The MANAV framework advocates for mandatory authenticity labels and watermarking for AI-generated content, a technical and regulatory layer designed to help open societies maintain what the summit called the ‘Digital Social Contract’. In countries where institutional trust is fragile, where misinformation spreads rapidly through WhatsApp chains and local-language social media, and where the line between satire and incitement can have real-world consequences, the stakes of synthetic content are not abstract. They are electoral, communal, and sometimes violent.

This proposal also connects to the framework’s emphasis on valid and legitimate AI systems, the principle that a system must be verifiable and lawful before it is deployed at scale. Too often in the history of technology, governance has chased innovation rather than shaped it. The authenticity label approach represents an attempt to flip that dynamic: to build trust mechanisms into AI infrastructure from the beginning, rather than retrofitting them after the damage has been done.

The messy reality

Any honest account of the summit must also reckon with its contradictions, and there were several worth noting.

On the day of the event, registration systems crashed under load, creating long queues and frayed tempers at the entrance of a conference dedicated to seamless digital futures. In a detail that felt almost too symbolic to be true, some transactions at the venue were cash-only. These are small logistical failures, but they are instructive. They are a reminder that the distance between a compelling vision and a functioning system is measured not in policy documents, but in implementation capacity, institutional coordination, and the unglamorous work of making things actually work.

The image shows a photograph of several figures holding hands

 

More pointed was the ‘fake robot dog‘ controversy that surfaced in the margins of the summit. A university had apparently showcased a Chinese-manufactured robot as its own domestic innovation, a rebranding exercise that was quickly exposed. The incident highlighted a deeper tension in any sovereignty-focused AI agenda: the gap between nominal innovation and genuine sovereign capability. Declaring data sovereignty is straightforward.
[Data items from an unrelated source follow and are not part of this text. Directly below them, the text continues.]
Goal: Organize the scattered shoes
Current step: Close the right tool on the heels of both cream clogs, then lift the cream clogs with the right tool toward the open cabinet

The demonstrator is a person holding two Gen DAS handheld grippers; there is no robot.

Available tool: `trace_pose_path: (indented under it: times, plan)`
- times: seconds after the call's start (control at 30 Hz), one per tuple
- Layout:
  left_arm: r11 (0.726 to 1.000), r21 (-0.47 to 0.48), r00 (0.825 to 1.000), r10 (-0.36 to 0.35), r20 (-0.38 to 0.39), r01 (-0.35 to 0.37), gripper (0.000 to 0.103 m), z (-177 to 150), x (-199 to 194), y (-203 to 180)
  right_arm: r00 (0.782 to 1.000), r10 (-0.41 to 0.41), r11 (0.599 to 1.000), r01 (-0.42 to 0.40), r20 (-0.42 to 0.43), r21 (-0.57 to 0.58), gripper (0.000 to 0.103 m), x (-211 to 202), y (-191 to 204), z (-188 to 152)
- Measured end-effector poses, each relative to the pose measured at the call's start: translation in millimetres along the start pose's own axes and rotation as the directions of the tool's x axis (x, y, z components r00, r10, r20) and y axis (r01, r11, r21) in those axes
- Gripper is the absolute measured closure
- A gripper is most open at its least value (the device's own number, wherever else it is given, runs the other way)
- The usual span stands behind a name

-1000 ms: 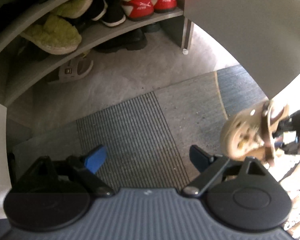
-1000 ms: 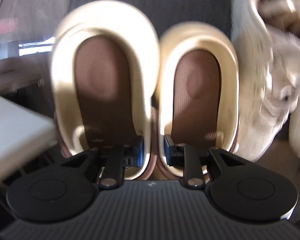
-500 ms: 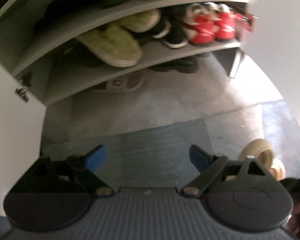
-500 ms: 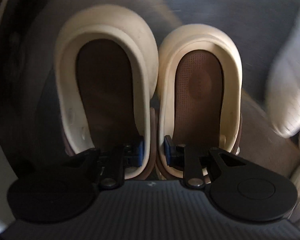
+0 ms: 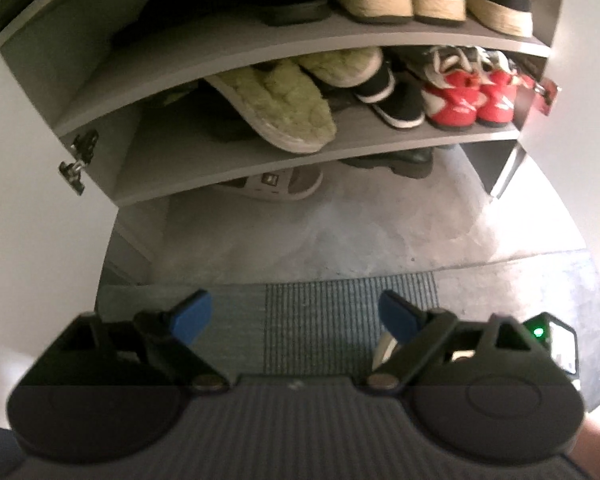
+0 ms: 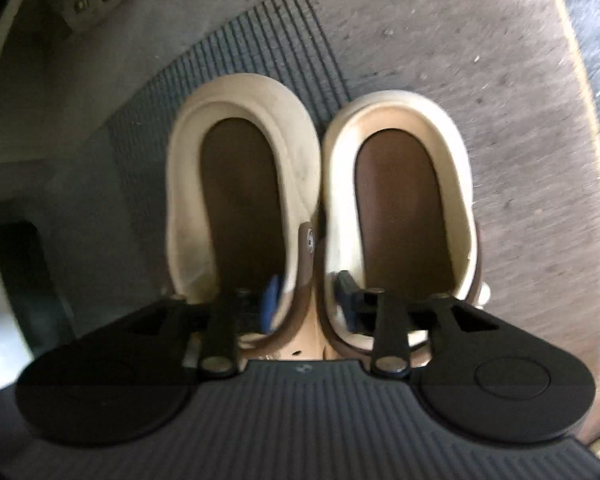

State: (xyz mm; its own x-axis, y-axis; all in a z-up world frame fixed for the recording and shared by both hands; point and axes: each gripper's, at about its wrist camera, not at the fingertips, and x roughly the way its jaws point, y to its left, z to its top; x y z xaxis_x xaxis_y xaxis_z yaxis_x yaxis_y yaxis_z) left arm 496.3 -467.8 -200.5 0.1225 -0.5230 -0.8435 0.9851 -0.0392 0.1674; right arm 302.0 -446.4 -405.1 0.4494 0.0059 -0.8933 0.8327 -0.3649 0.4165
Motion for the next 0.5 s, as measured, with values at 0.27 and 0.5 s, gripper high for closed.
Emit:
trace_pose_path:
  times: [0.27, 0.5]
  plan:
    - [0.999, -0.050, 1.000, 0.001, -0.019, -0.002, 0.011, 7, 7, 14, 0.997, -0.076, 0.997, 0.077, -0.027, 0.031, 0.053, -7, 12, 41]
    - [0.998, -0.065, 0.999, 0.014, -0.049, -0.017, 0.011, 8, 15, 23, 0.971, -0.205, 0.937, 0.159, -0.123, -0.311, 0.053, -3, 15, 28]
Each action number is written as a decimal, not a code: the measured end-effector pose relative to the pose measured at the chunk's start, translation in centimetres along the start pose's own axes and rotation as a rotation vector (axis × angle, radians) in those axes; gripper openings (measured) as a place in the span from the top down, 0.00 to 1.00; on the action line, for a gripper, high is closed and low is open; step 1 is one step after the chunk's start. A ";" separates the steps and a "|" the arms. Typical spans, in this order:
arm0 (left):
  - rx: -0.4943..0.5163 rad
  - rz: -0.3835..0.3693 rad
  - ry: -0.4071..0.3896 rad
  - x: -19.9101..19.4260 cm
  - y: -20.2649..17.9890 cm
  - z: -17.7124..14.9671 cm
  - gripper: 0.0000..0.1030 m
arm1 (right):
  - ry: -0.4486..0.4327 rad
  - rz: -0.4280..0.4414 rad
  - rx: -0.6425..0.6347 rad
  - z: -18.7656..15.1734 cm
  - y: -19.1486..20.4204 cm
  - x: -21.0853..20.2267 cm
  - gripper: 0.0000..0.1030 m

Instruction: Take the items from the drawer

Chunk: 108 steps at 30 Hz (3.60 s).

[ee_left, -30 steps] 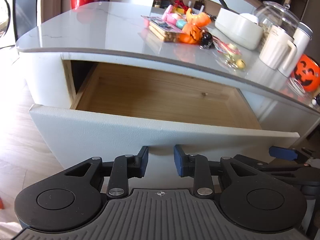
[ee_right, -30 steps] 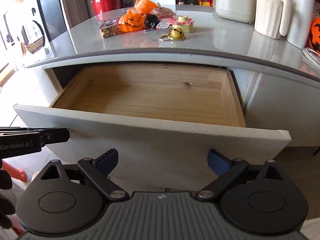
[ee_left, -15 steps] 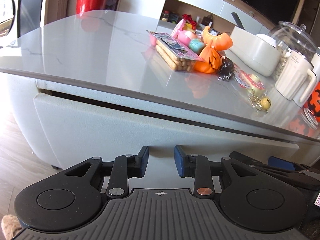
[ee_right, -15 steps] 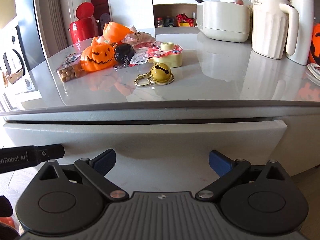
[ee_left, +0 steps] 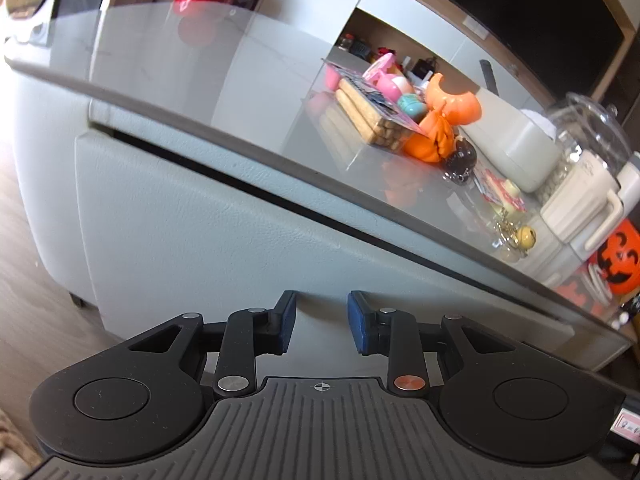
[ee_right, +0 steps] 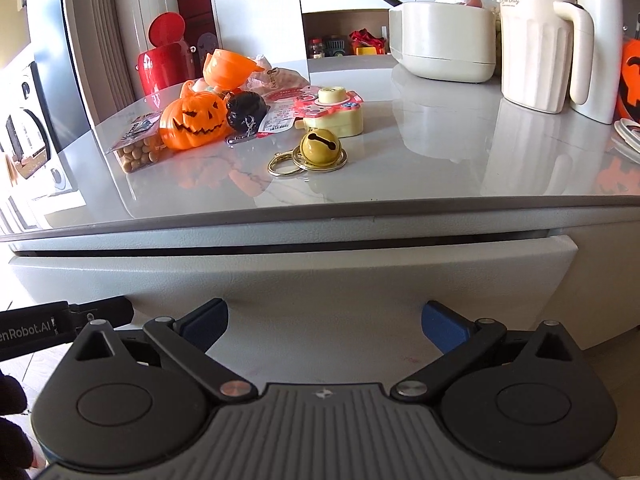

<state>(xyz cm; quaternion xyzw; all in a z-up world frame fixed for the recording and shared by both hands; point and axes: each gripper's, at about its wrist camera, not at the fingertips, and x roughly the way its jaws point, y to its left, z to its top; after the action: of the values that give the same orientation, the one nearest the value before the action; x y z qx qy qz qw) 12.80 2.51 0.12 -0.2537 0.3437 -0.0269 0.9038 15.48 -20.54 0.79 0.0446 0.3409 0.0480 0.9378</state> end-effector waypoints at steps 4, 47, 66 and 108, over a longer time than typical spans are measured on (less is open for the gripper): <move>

Building the technical stack, the talent pipeline, and the institutional infrastructure to put it to meaningful use is another matter entirely. The MANAV vision is admirably ambitious. But ambition without honest reckoning with this gap risks becoming performance rather than progress.

The right to be human

And yet, the core argument of the MANAV Vision remains powerful and necessary.

At a moment when the global AI conversation is dominated by a handful of large technology companies and a small number of wealthy states, the New Delhi summit made the case for a different kind of AI future. One grounded in the Sanskrit concept of Sarvajana Hitaya, welfare for all, that treats voice, local language, and low-bandwidth access as the starting point for design, and measures an intelligent system not by how efficiently it processes data, but by how meaningfully it expands human dignity.

There is a phrase that captures this orientation well: the ‘right to be imperfect‘. It is the idea that AI systems must make space for the full spectrum of human users, not just those who are highly literate, highly connected, and operating in the languages and contexts that dominate the training data. The billions of voices left at the periphery of the digital age are not outliers to be accommodated. They are, in fact, the majority.

The MANAV Vision, for all its aspirational language and summit-day stumbles, is pointing toward something that matters: a world in which the question we ask of any AI system is not ‘how smart is it?’ but ‘whose welfare does it serve?‘ In New Delhi in 2026, that question was placed on the table. The harder work of turning a five-pillar vision into functioning infrastructure, genuine accountability, and measurable improvement in the lives of those least served by the current order is just beginning.

The India AI Impact Summit 2026 took place in New Delhi. The MANAV Vision framework was presented as a multi-stakeholder governance blueprint for AI development in less-represented economies.